Der Roman ist voller Bandwurm-Gedanken, endlos erscheinende Rechtfertigungen, aber auch kleinen Hoffnungsschimmern, dass am Ende vielleicht, aber auch nur vielleicht, es sich alles zum Guten wenden könnte, denn die Hauptfigur versucht sich selber buchstäblich aus dem Dreck zu ziehen und sein "Leben" in den letzten Stunden des Jahres auf die Reihe zu bekommen. Denn es ist der 31.12., soviel ist noch zu tun, was Lars, 49, die letzten Wochen und Jahre nicht geschafft hat, soll nun glücken, vielleicht, aber auch nur vielleicht, kommt dann ja auch Johanna, seine Lebensgefährtin und Mutter seiner zwei erwachsenen Kinder, wieder zurück. Aufräumen, Bett zusammen bauen, Vater anrufen, Nudelsalat machen, Geschenke einpacken, klingt nach einfach zu erledigen Dingen, doch es sind genauso Mammutaufgaben für Lars wie Dachrinne säubern, mit dem Rauchen aufzuhören und endlich sein Lebenswerk zu schreiben.

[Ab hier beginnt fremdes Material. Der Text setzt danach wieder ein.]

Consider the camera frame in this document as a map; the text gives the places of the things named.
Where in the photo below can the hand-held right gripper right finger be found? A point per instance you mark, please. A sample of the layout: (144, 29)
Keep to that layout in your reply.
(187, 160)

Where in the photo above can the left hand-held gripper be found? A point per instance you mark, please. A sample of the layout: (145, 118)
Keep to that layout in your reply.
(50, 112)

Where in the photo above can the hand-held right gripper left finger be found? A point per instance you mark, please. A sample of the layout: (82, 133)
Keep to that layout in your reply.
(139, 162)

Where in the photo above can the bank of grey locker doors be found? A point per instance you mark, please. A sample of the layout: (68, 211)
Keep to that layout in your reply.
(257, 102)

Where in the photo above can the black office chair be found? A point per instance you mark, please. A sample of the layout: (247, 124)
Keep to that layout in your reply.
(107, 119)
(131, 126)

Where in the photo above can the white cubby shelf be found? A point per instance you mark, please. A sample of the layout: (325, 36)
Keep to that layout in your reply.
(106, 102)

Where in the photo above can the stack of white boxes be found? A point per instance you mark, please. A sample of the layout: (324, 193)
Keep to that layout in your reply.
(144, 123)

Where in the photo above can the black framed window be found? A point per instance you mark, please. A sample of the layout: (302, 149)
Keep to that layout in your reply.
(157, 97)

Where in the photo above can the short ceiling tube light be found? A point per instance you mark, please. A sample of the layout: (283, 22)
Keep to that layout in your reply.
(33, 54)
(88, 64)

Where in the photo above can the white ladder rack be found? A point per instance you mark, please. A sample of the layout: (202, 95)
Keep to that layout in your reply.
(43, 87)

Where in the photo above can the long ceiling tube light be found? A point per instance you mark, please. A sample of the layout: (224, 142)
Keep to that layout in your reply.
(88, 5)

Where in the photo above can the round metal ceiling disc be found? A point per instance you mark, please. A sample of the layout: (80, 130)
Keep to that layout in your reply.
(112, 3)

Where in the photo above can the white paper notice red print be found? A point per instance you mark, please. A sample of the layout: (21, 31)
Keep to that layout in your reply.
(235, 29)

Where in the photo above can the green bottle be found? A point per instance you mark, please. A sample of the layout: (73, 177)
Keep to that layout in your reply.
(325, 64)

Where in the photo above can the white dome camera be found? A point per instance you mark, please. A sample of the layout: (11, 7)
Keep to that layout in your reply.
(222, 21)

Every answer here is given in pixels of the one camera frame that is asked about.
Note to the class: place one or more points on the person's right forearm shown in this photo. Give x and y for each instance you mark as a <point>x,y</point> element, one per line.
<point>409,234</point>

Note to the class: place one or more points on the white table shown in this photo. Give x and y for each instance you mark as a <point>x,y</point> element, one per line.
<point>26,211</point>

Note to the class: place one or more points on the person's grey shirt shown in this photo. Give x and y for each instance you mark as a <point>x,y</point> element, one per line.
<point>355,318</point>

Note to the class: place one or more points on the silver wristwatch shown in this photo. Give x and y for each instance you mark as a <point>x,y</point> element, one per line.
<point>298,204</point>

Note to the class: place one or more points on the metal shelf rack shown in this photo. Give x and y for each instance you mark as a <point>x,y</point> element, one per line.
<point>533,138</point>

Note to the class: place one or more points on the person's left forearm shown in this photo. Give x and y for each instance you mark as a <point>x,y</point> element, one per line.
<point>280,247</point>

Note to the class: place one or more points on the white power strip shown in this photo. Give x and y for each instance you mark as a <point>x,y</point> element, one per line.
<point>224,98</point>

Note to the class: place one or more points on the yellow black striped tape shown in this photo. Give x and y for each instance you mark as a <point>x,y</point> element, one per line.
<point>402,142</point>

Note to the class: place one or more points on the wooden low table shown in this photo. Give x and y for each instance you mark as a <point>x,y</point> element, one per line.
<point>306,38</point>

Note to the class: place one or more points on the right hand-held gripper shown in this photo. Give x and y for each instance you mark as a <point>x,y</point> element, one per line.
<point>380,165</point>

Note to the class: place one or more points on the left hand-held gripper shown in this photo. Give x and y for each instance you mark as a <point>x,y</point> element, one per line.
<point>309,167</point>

Wie oft habe ich den Kopf geschüttelt über den Protagonisten, der statt anzupacken abschweift, aus Mücken Elefanten macht, mit sich debattiert und sich in seine eigene (Komfort)zone zurückzieht. Anstrengend auch als Leser, weil man ihn am liebsten am Kragen packen würde oder sinnbildlich in den Hintern treten möchte. Anderseits auch voller Mitleid, weil er es kaum schafft aus seiner Haut zu schlüpfen. Doch der 31.12., der letzte Tag, ist für ihn auch ein persönlicher Ultimo und so setzt er alles dran, in seiner Art, die Liste an Aufgaben, die er sich gesetzt hat, abzuarbeiten. Und er gerät immer mehr in Schwung, jeder Haken auf seiner Liste ein triumphaler Erfolg für ihn.

Ein ungewöhnlicher, intensiver, anstrengender, tragik-komischer Roman mit philosophischen Gedanken "über die Sehnsucht nach Sinn. Über die Liebe, den Tod und die Steuerklärung. Und darüber, wie unendlich schwer es ist, sich nicht einfach wieder aufs Sofa zu legen."